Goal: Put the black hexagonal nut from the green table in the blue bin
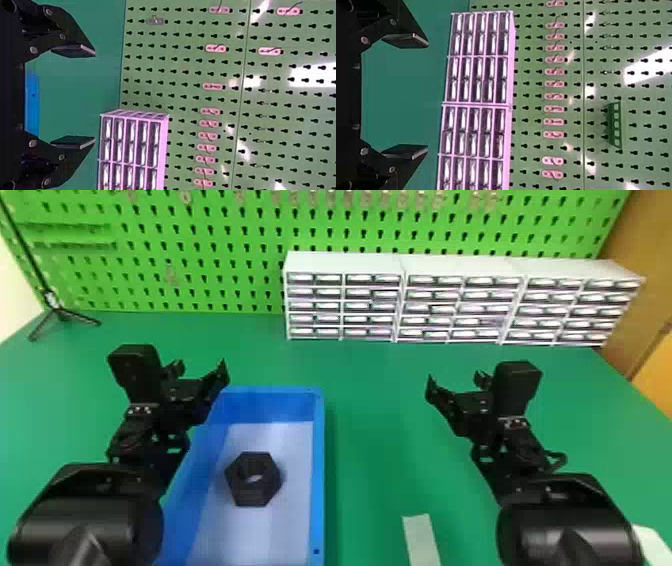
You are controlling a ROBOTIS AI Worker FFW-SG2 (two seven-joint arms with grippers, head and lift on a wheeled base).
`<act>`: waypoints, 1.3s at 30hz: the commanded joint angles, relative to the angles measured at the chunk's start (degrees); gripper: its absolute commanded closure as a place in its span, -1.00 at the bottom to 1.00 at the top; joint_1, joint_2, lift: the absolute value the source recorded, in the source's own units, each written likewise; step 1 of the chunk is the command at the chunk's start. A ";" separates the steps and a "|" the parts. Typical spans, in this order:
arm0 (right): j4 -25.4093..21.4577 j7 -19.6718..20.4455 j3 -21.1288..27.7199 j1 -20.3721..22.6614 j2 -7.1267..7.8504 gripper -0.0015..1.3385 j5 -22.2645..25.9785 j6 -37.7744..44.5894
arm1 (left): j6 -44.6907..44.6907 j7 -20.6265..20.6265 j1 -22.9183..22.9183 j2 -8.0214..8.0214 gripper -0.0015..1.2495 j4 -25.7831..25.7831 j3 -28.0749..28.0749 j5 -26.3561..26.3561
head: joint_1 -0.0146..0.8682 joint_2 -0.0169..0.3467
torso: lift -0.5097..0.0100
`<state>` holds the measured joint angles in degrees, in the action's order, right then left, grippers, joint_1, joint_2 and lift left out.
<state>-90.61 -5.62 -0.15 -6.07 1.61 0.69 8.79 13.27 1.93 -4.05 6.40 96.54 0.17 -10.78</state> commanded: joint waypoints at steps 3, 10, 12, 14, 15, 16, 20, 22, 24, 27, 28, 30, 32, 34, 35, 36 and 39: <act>0.00 0.00 0.24 0.01 -0.02 -0.48 0.10 -0.09 | 0.00 0.00 -0.08 0.01 -0.24 0.05 0.18 1.11 | 0.59 -0.76 | 0.59; 0.00 0.00 0.59 0.18 0.06 -0.48 0.10 -0.09 | 0.00 0.00 0.18 0.01 -0.24 0.14 -0.35 1.20 | 0.59 -0.76 | 0.59; 0.00 0.00 0.68 0.27 0.06 -0.48 0.10 -0.09 | 0.00 0.00 0.18 0.01 -0.24 0.23 -0.35 1.55 | 0.59 -0.76 | 0.59; 0.00 0.00 0.68 0.27 -0.02 -0.48 0.10 -0.18 | 0.00 0.00 0.27 0.01 -0.24 0.40 -0.43 1.99 | 0.59 -0.76 | 0.59; 0.00 0.00 0.77 0.27 -0.02 -0.48 0.10 -0.18 | 0.00 0.00 0.27 0.01 -0.24 0.58 -0.52 2.16 | 0.59 -0.76 | 0.59; 0.00 0.00 0.85 0.27 -0.02 -0.48 0.10 -0.09 | 0.00 0.00 0.36 0.01 -0.24 0.58 -0.70 2.16 | 0.59 -0.76 | 0.59; 0.00 0.00 1.21 0.18 -0.02 -0.48 0.10 -0.18 | 0.00 0.00 0.45 0.01 -0.24 0.84 -1.23 2.25 | 0.59 -0.76 | 0.59; 0.00 0.00 1.38 0.18 -0.11 -0.48 0.10 -0.18 | 0.00 0.00 0.71 0.01 -0.24 1.11 -1.67 2.34 | 0.59 -0.76 | 0.59; 0.00 0.00 1.47 0.18 -0.11 -0.48 0.10 -0.26 | 0.00 0.00 0.80 0.01 -0.24 1.37 -1.93 2.43 | 0.59 -0.76 | 0.59; 0.00 0.00 1.64 0.18 -0.11 -0.48 -0.08 -0.26 | 0.00 0.00 0.89 0.01 -0.24 1.46 -2.28 2.52 | 0.59 -0.76 | 0.59; 0.00 0.00 1.82 0.18 -0.20 -0.48 -0.34 -0.26 | 0.00 0.00 0.89 0.01 -0.24 1.54 -2.37 2.43 | 0.59 -0.76 | 0.59; 0.00 0.00 1.91 0.18 -0.20 -0.48 -0.34 -0.53 | 0.00 0.00 0.80 0.01 -0.24 1.63 -2.54 2.60 | 0.59 -0.76 | 0.59; 0.00 0.00 2.17 0.18 -0.20 -0.48 -0.52 -0.70 | 0.00 0.00 0.89 0.01 -0.24 1.72 -2.63 2.52 | 0.59 -0.76 | 0.59; 0.00 0.00 2.26 0.18 -0.20 -0.48 -0.52 -0.70 | 0.00 0.00 0.80 0.01 -0.24 1.72 -2.63 2.60 | 0.59 -0.76 | 0.59; 0.00 0.00 2.35 0.18 -0.20 -0.48 -0.52 -0.79 | 0.00 0.00 0.80 0.01 -0.24 1.72 -2.63 2.60 | 0.59 -0.76 | 0.59; 0.00 0.00 2.44 0.18 -0.20 -0.48 -0.52 -0.70 | 0.00 0.00 0.80 0.01 -0.24 1.72 -2.63 2.60 | 0.59 -0.76 | 0.59; 0.09 0.00 2.61 0.18 -0.20 -0.48 -0.34 -0.79 | 0.00 0.00 0.71 0.01 -0.24 1.81 -2.63 2.60 | 0.59 -0.76 | 0.59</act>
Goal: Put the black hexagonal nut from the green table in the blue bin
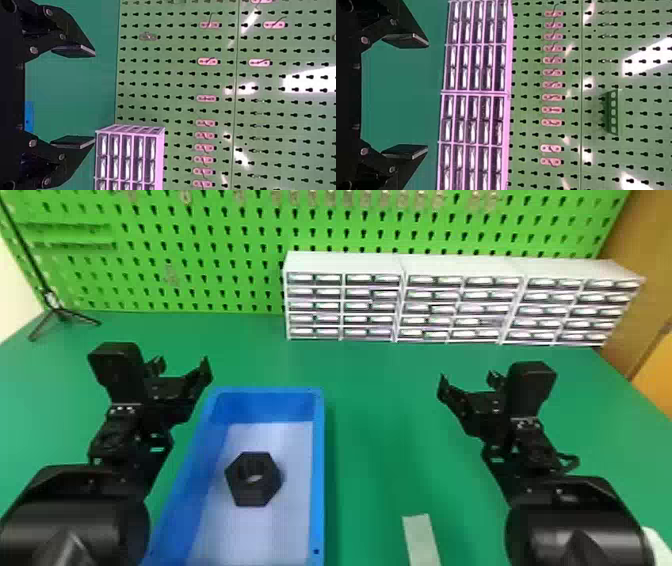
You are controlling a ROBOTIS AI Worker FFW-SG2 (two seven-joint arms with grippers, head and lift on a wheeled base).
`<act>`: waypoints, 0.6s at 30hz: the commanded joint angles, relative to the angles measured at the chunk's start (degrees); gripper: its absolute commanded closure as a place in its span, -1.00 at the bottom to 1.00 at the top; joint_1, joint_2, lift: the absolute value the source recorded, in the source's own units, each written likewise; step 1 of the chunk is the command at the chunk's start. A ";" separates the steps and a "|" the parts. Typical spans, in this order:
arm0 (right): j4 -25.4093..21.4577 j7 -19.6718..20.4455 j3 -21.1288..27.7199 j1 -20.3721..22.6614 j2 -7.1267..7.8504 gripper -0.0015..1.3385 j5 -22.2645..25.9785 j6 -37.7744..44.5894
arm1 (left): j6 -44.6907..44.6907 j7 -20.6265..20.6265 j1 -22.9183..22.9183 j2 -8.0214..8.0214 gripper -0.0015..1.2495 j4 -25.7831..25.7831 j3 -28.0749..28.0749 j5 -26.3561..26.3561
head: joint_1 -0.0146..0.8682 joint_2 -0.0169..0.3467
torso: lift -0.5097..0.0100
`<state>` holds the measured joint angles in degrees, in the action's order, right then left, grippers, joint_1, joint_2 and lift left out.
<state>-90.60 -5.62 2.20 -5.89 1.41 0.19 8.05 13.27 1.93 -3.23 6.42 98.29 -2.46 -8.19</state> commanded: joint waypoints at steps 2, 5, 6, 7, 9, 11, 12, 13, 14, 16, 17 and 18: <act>0.07 0.00 0.26 0.09 0.00 -0.48 0.16 -0.23 | 0.00 0.00 -0.11 0.00 -0.24 0.15 -0.09 -0.08 | 0.59 -0.76 | 0.59; 0.16 0.00 0.43 0.09 0.00 -0.48 0.34 -0.41 | 0.00 0.00 -0.11 0.00 -0.24 0.15 -0.09 -0.08 | 0.59 -0.76 | 0.59; 0.16 0.00 0.52 0.09 0.00 -0.48 0.34 -0.49 | 0.00 0.00 -0.11 -0.09 -0.24 0.15 0.00 -0.08 | 0.59 -0.76 | 0.59; 0.33 0.00 0.52 0.17 0.00 -0.48 0.34 -0.85 | -0.09 0.00 -0.11 0.00 -0.24 0.15 0.09 -0.08 | 0.59 -0.76 | 0.59; 0.51 0.00 0.61 0.17 0.00 -0.48 0.43 -1.11 | -0.09 0.00 -0.11 0.00 -0.24 0.15 0.09 -0.08 | 0.59 -0.76 | 0.59; 0.77 0.00 0.61 0.17 0.00 -0.48 0.52 -1.64 | -0.09 0.00 -0.20 0.00 -0.24 0.15 0.18 -0.08 | 0.59 -0.76 | 0.59; 0.86 0.00 0.61 0.17 0.00 -0.48 0.52 -1.64 | -0.09 0.00 -0.20 -0.09 -0.24 0.15 0.18 -0.08 | 0.59 -0.76 | 0.59; 0.86 0.00 0.61 0.17 0.00 -0.48 0.52 -1.64 | -0.09 0.00 -0.20 0.00 -0.24 0.15 0.18 0.01 | 0.59 -0.76 | 0.59; 0.86 0.00 0.61 0.17 0.00 -0.48 0.52 -1.64 | -0.09 0.00 -0.20 0.00 -0.24 0.15 0.18 0.01 | 0.59 -0.76 | 0.59; 0.86 0.00 0.61 0.17 0.00 -0.48 0.43 -1.64 | -0.09 0.00 -0.20 0.00 -0.24 0.15 0.09 0.19 | 0.59 -0.76 | 0.59; 0.86 0.00 0.61 0.09 0.00 -0.48 0.43 -1.64 | -0.09 0.00 -0.20 0.00 -0.24 0.15 0.09 0.19 | 0.59 -0.76 | 0.59; 0.86 0.00 0.61 0.09 0.00 -0.48 0.34 -1.64 | -0.09 0.00 -0.20 0.00 -0.24 0.15 0.00 0.19 | 0.59 -0.76 | 0.59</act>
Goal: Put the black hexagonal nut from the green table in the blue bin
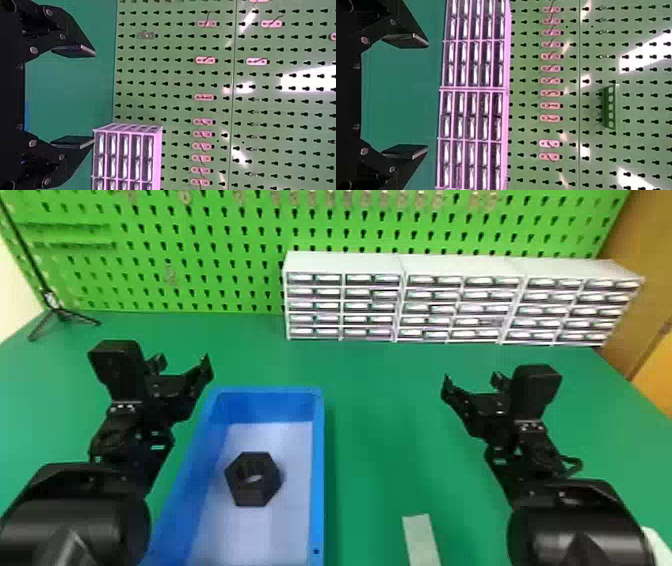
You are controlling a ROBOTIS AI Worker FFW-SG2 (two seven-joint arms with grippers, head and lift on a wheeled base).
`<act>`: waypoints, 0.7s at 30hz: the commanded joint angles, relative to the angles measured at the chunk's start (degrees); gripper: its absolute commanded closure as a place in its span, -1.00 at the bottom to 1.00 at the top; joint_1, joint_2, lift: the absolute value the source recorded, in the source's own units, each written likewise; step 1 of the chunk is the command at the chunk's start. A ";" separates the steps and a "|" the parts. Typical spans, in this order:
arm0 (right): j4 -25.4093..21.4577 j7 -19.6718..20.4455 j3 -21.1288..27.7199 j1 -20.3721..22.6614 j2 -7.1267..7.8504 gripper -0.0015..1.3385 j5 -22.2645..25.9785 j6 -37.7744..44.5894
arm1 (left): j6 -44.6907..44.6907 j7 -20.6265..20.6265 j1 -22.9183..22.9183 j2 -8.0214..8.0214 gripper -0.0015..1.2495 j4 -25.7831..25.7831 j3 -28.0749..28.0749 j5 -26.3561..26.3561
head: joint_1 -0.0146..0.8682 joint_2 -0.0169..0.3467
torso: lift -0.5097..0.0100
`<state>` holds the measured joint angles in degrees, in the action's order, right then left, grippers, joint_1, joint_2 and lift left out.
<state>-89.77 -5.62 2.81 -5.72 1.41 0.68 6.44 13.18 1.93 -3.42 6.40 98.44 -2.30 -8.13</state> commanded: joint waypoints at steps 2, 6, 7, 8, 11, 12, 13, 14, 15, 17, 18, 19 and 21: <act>0.03 0.00 0.00 0.01 0.09 -0.48 -0.16 -0.03 | 0.00 0.00 0.00 0.02 -0.24 0.00 -0.25 0.22 | 0.59 -0.76 | 0.59; 0.03 0.00 0.00 -0.08 0.09 -0.48 -0.16 -0.03 | 0.00 0.00 0.00 0.02 -0.24 0.17 -0.60 0.30 | 0.59 -0.76 | 0.59; 0.03 0.00 0.00 -0.08 0.18 -0.48 -0.16 -0.03 | 0.00 0.00 0.00 0.02 -0.24 0.26 -0.69 0.30 | 0.59 -0.76 | 0.59; 0.03 0.00 0.00 -0.08 0.18 -0.48 -0.25 -0.03 | 0.00 0.00 0.00 0.02 -0.24 0.26 -0.78 0.39 | 0.59 -0.76 | 0.59; 0.03 0.00 0.00 -0.08 0.26 -0.48 -0.42 -0.03 | 0.00 0.09 -0.09 0.02 -0.24 0.35 -0.87 0.57 | 0.59 -0.76 | 0.59; 0.03 0.00 0.00 -0.08 0.26 -0.48 -0.42 -0.03 | 0.00 0.27 0.00 0.02 -0.24 0.44 -0.96 0.66 | 0.59 -0.76 | 0.59; 0.03 0.00 0.00 -0.08 0.35 -0.48 -0.42 -0.03 | 0.00 0.35 0.00 0.02 -0.24 0.44 -1.04 0.66 | 0.59 -0.76 | 0.59; 0.12 0.00 0.00 -0.08 0.35 -0.48 -0.42 -0.03 | 0.09 0.44 0.00 0.02 -0.24 0.44 -1.13 0.66 | 0.59 -0.76 | 0.59; 0.12 0.00 0.00 0.01 0.35 -0.48 -0.42 -0.03 | 0.09 0.44 0.09 0.02 -0.24 0.44 -1.13 0.66 | 0.59 -0.76 | 0.59; 0.12 0.00 0.00 0.01 0.35 -0.48 -0.42 -0.03 | 0.00 0.44 0.09 0.02 -0.24 0.53 -1.22 0.66 | 0.59 -0.76 | 0.59; 0.12 0.00 0.00 0.01 0.35 -0.48 -0.42 -0.03 | 0.09 0.44 0.09 0.02 -0.24 0.53 -1.22 0.66 | 0.59 -0.76 | 0.59; 0.12 0.00 0.00 0.01 0.35 -0.48 -0.42 -0.03 | 0.09 0.44 0.09 0.02 -0.24 0.53 -1.22 0.66 | 0.59 -0.76 | 0.59; 0.12 0.00 0.09 0.01 0.26 -0.48 -0.42 -0.03 | 0.00 0.44 0.09 0.02 -0.24 0.53 -1.13 0.66 | 0.59 -0.76 | 0.59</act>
<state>-89.65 -5.62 2.82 -5.74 1.75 0.27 6.41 13.24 2.38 -3.36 6.42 98.94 -3.47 -7.47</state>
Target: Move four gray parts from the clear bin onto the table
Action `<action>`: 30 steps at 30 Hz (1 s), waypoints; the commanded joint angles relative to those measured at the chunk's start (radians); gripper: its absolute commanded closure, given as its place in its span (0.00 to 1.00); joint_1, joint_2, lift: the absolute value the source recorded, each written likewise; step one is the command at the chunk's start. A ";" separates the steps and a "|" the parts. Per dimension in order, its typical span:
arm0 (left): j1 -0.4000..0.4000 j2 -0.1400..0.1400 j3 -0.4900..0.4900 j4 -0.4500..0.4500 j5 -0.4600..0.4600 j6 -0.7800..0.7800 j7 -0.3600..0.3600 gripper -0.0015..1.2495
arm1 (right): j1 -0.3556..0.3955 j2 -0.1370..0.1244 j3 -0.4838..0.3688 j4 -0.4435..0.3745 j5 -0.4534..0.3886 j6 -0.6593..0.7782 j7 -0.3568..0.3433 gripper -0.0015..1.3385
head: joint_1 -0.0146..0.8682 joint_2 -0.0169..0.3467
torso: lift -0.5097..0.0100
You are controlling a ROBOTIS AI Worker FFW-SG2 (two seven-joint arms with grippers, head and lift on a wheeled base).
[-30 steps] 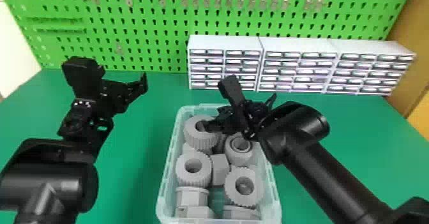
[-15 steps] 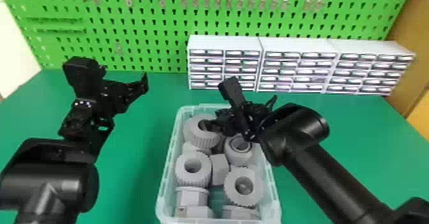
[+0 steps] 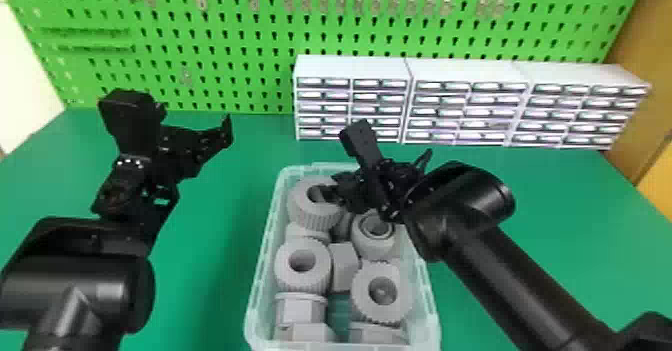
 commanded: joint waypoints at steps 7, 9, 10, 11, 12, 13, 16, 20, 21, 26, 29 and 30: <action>0.002 0.000 0.003 0.000 0.000 0.002 -0.008 0.10 | 0.013 -0.005 -0.008 -0.084 0.027 0.037 0.000 0.79 | 0.78 0.14 | 0.89; 0.002 0.000 0.006 0.000 -0.002 0.003 -0.011 0.10 | 0.023 -0.006 -0.015 -0.129 0.046 0.054 0.000 0.79 | 0.78 0.14 | 0.89; 0.005 0.000 0.008 0.000 -0.002 0.003 -0.011 0.10 | 0.028 -0.006 -0.021 -0.157 0.060 0.063 0.000 0.79 | 0.78 0.14 | 0.89; 0.006 0.000 0.008 0.000 -0.002 0.003 -0.011 0.10 | 0.034 -0.006 -0.028 -0.178 0.069 0.072 0.000 0.79 | 0.78 0.14 | 0.89; 0.006 0.000 0.009 0.000 -0.002 0.003 -0.013 0.10 | 0.040 -0.008 -0.035 -0.206 0.078 0.081 0.000 0.79 | 0.78 0.14 | 0.89; 0.008 0.000 0.009 0.000 -0.002 0.003 -0.013 0.10 | 0.046 -0.009 -0.043 -0.226 0.083 0.087 0.000 0.79 | 0.78 0.14 | 0.89; 0.009 0.000 0.009 0.000 -0.002 0.003 -0.013 0.10 | 0.065 -0.013 -0.066 -0.290 0.098 0.114 0.000 0.79 | 0.78 0.14 | 0.89; 0.011 0.000 0.012 0.000 -0.002 0.003 -0.014 0.10 | 0.095 -0.017 -0.107 -0.380 0.126 0.153 0.000 0.79 | 0.78 0.14 | 0.89; 0.011 0.000 0.014 0.000 -0.002 0.003 -0.014 0.10 | 0.106 -0.019 -0.121 -0.410 0.136 0.169 0.000 0.79 | 0.78 0.14 | 0.89; 0.012 0.000 0.015 0.000 0.002 0.003 -0.014 0.10 | 0.158 -0.023 -0.203 -0.534 0.198 0.224 0.000 0.79 | 0.78 0.14 | 0.89; 0.012 0.000 0.015 -0.002 0.002 0.003 -0.014 0.10 | 0.189 -0.028 -0.262 -0.601 0.231 0.261 0.000 0.79 | 0.78 0.14 | 0.89; 0.012 0.000 0.017 -0.002 0.005 0.003 -0.014 0.10 | 0.201 -0.028 -0.287 -0.626 0.245 0.279 0.000 0.79 | 0.78 0.14 | 0.89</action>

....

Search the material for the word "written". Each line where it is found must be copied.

`<act>`: waypoints, 1.3s at 30hz: the commanded joint angles, relative to the angles measured at the chunk's start (degrees); gripper: its absolute commanded closure as a place in its span, -1.00 at the bottom to 1.00 at the top; joint_1, joint_2, lift: the absolute value the source recorded, in the source's own units, each written likewise; step 1 of the chunk is the command at the chunk's start. A ";" separates the steps and a "|" the parts. Typical spans, in this order:
`<act>`: waypoints, 0.6s at 30hz: the commanded joint angles, relative to the angles measured at the chunk's start (degrees); gripper: its absolute commanded closure as a place in its span, -1.00 at the bottom to 1.00 at the top; joint_1, joint_2, lift: the absolute value the source recorded, in the source's own units, each written likewise; step 1 of the chunk is the command at the chunk's start. A ";" separates the steps and a "|" the parts. Typical spans, in this order:
`<act>`: waypoints, 0.7s at 30hz: the commanded joint angles, relative to the angles measured at the chunk's start (degrees); gripper: its absolute commanded closure as a place in its span, -1.00 at the bottom to 1.00 at the top; joint_1, joint_2, lift: the absolute value the source recorded, in the source's own units, each written likewise; step 1 of the chunk is the command at the chunk's start. A ";" separates the steps and a "|" the parts. Typical spans, in this order:
Action `<action>`: 30 steps at 30 Hz (1 s), waypoints; the commanded joint angles relative to those measured at the chunk's start (radians); gripper: its absolute commanded closure, given as its place in its span (0.00 to 1.00); joint_1, joint_2, lift: the absolute value the source recorded, each written likewise; step one is the command at the chunk's start. A ";" separates the steps and a "|" the parts. Per dimension in order, its typical span:

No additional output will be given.